Pittsburgh Penguins’ Jake Guentzel Is Poised to Get Paid

Jake Guentzel, Pittsburgh Penguins


40 goals.

I’m not even going to bury the lede here. I firmly believe that Jake Guentzel is going to score at least 40 goals next season for the Pittsburgh Penguins.

This kid has been very, very good in his first two NHL seasons, and he has the potential to be so much better. If my predictions come true, as a restricted free agent after the upcoming season, he is going to get paid like the big boys.

Seeking Playoff Production During the Regular Season

During the 2018 NHL playoffs, Guentzel scored 10 goals in 12 games. Alex Ovechkin finished with the most tallies, scoring 15 goals in 24 games. Yes, that is only five more goals than the Penguins’ forward in twice as many games.

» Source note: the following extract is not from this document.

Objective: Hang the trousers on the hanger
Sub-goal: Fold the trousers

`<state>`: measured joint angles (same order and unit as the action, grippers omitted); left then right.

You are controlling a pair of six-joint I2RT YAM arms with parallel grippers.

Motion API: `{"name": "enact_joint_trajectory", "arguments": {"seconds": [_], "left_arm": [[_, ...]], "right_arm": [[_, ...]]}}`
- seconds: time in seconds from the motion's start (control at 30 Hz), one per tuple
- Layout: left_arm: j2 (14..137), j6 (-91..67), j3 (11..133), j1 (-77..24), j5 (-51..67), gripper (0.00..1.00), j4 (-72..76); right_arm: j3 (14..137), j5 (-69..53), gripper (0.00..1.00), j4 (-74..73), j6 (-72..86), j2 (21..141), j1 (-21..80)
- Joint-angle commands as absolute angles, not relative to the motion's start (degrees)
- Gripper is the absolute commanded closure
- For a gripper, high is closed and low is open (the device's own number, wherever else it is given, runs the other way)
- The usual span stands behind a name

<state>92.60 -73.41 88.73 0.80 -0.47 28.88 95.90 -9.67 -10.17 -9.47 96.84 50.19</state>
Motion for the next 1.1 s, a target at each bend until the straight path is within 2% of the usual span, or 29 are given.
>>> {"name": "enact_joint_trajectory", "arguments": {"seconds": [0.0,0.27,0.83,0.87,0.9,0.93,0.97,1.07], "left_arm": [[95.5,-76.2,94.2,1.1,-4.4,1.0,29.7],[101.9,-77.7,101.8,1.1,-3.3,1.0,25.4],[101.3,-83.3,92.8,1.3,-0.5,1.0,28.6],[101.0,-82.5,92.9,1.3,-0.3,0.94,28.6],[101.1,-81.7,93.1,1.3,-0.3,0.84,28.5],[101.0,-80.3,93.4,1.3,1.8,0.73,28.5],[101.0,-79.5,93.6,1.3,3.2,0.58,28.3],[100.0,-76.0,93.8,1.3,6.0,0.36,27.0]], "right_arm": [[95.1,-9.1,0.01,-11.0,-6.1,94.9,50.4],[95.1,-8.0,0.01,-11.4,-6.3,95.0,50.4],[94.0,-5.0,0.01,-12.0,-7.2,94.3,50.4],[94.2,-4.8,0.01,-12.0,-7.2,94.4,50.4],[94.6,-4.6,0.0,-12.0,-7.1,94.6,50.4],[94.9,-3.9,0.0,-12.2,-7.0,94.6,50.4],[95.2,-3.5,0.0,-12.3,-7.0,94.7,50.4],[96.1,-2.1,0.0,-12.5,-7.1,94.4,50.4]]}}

The previous postseason saw Guentzel net 15 goals on the way to the Stanley Cup. That’s a total of 25 goals in his first two playoff appearances, which is pretty impressive stuff. The 23-year old has stepped up and dominated at exactly the right time when called upon.

Pittsburgh Penguins’ forward Jake Guentzel is poised for a breakout season, and a big payday. (Brace Hemmelgarn-USA TODAY Sports)

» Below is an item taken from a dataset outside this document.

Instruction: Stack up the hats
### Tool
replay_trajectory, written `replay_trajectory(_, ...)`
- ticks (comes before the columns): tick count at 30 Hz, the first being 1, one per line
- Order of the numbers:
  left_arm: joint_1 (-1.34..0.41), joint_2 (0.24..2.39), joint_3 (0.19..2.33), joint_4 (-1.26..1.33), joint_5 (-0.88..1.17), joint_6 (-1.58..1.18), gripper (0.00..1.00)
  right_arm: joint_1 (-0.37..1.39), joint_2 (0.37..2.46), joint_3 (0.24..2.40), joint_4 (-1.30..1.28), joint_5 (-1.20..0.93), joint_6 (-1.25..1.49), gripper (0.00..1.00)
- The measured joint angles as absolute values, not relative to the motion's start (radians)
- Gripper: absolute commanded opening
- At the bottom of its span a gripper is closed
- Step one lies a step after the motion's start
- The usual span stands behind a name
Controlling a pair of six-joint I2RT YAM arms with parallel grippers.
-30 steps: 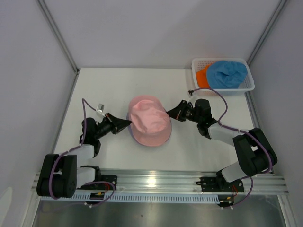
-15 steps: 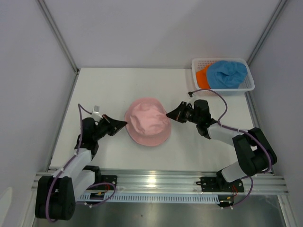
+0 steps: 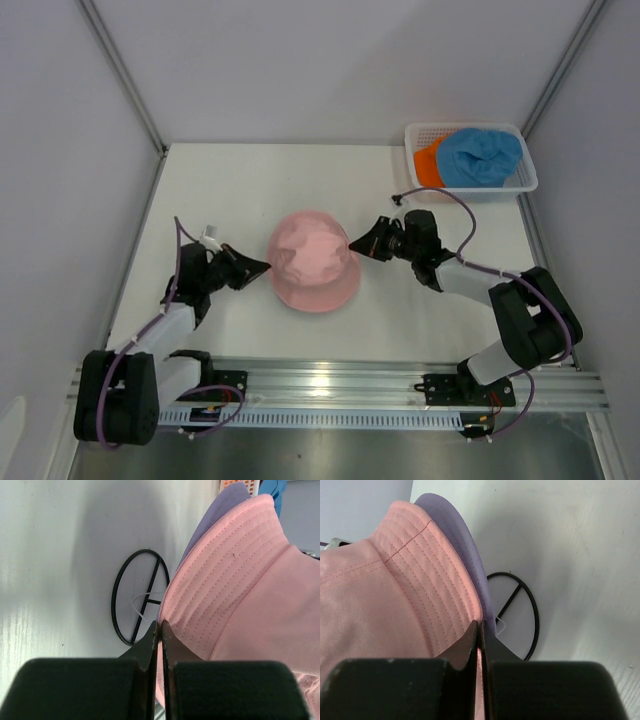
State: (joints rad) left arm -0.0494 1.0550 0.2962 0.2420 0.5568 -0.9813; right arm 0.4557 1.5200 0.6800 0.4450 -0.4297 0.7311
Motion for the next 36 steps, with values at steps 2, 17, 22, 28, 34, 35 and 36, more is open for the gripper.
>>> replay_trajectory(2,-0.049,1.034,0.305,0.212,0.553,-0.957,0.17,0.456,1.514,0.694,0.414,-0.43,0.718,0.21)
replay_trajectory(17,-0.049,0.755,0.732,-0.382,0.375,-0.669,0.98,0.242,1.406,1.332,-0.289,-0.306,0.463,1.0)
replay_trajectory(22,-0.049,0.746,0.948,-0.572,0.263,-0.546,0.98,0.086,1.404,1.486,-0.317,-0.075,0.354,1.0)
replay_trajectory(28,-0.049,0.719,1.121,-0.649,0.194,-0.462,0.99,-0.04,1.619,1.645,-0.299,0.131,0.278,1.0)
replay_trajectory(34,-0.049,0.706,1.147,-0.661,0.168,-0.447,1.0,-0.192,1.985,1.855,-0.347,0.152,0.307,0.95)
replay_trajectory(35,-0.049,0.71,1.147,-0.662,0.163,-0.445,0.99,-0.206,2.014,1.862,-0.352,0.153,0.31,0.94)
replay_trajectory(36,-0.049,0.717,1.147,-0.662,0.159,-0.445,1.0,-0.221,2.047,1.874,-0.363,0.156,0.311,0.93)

If he can find that same level during the regular season, look out NHL.

Guentzel played in all 82 games last season, producing .59 points per game; once he reached the ‘second season’ his output rose to 1.75 PPG. Nobody would expect him to maintain an average of nearly two points per game, but if he could elevate his regular season production by half of what he has accomplished in the playoffs, 40 goals is not out of the question.

With 38 goals in 122 regular season games as a foundation, Guentzel can now build upon his experience of playing on the biggest stage in the hockey world, alongside and against the planet’s best players.

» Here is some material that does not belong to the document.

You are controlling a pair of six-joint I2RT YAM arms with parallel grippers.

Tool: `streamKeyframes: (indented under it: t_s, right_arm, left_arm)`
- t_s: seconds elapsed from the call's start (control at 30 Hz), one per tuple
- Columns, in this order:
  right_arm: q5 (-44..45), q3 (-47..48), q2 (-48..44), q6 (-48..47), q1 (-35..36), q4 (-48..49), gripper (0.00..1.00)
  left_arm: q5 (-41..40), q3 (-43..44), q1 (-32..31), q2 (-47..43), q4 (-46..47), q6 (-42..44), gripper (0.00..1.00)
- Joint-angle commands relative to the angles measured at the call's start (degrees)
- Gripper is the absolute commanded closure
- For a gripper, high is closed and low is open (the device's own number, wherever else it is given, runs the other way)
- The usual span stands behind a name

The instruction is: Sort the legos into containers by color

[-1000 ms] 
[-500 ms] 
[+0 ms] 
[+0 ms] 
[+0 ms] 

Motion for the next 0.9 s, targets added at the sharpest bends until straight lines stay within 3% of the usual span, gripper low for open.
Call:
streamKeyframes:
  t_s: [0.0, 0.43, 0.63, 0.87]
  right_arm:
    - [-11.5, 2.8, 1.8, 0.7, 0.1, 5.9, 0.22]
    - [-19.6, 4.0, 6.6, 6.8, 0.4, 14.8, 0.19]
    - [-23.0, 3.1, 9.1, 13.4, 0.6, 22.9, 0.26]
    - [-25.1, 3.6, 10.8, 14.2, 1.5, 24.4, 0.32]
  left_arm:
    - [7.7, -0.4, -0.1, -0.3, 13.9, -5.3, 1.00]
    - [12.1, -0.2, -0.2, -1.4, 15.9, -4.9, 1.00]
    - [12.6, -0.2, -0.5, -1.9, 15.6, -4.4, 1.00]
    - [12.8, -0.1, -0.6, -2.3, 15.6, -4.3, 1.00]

Crosby & Guentzel Making Magic Happen

Over the years, Sidney Crosby has seen a revolving door of wingers on his line, with only a handful such as Pascal Dupuis, Bill Guerin, and Patric Hornqvist being considered ‘regulars’. In fact, Crosby hasn’t had a consistent linemate that could be considered a ‘sniper’ since Marian Hossa’s brief stint in Pittsburgh. But given his talent level, and apparent chemistry, Guentzel could, and should be that guy.

Shortly after last season ended for the Penguins, our Julia Stumbaugh wrote about Crosby and Guentzel potentially becoming permanent linemates.

These past two playoff runs have given Crosby the most consistent postseason linemate he’s had in years. In the 2018 postseason, Crosby played only 12 minutes in 12 games without Guentzel at even strength. The two played 160 minutes together overall and barely saw the ice during 5v5 play without one another.

Crosby is one of the best playmakers in the history of the game, while Guentzl clearly has a unique eye for the back of the net. The more that these two elite players skate together, the more goals, and sensational plays we will see.

Clearly their games mesh well together, and they are starting to read each other’s minds. When you play with Crosby, you have to have quick feet and quick hands, but you also have to have a quick mind, and clearly, Guentzel has all three.

Guentzel Can Raise His Price With Every Goal

Recently an article on Pensburgh compared Guentzel’s potential contract to that of Tomas Hertl and the situation that Sam Reinhart is in.

Guentzel, in his first full season, had 48 points, which already surpasses Tomas Hertl’s 46-point career high. So looking back at Hertl’s ($5.625 million per season for four seasons) and a possible $5+ million extension for Reinhart, the more time goes by, the more ammunition the agent is going to get to paint an even richer deal for his client. Hertl has been playing center, which comes at a premium, but the simple math for RFA for points and salary still hold.

I believe that the Penguins have missed an opportunity to sign Guentzel to a long-term contract at a decent price. There is no reason to believe that he will not reach the 30-40 goal range, which puts him in a much higher tax bracket than he would have been if general manager Jim Rutherford had locked him up prior to the start of the season — which could still happen but is unlikely.

True snipers are hard to come by, which is why the Penguins appear to have grudgingly kept Phil Kessel on the payroll.

Pittsburgh Penguins Jake Guentzel

Pittsburgh winger Jake Guentzel was a big part of the Penguins’ most recent Stanley Cup victory. (Brady Smith/ The Hockey Writers)

Don’t let Guentzel’s somewhat slow start last season fool you. The entire Penguins’ team seemed out of sync much of last year, and really didn’t put it together until they had to. Even with the addition of Derick Brassard, the club just felt off, even during the playoffs.

Mark my words, Jake Guentzel is an elite talent who is going to score a lot of goals this season, and over the course of his career. I remember watching him a couple of years ago during the Penguins’ prospect development camp and thinking what a special player he was. He was head and shoulders above his peers those days in Cranberry, and sooner rather than later, the same will be said about his peers in the NHL.

It will be great for the Penguins to continue their long line of elite players coming through Pittsburgh, but eventually, they are going to have to pay that talent accordingly.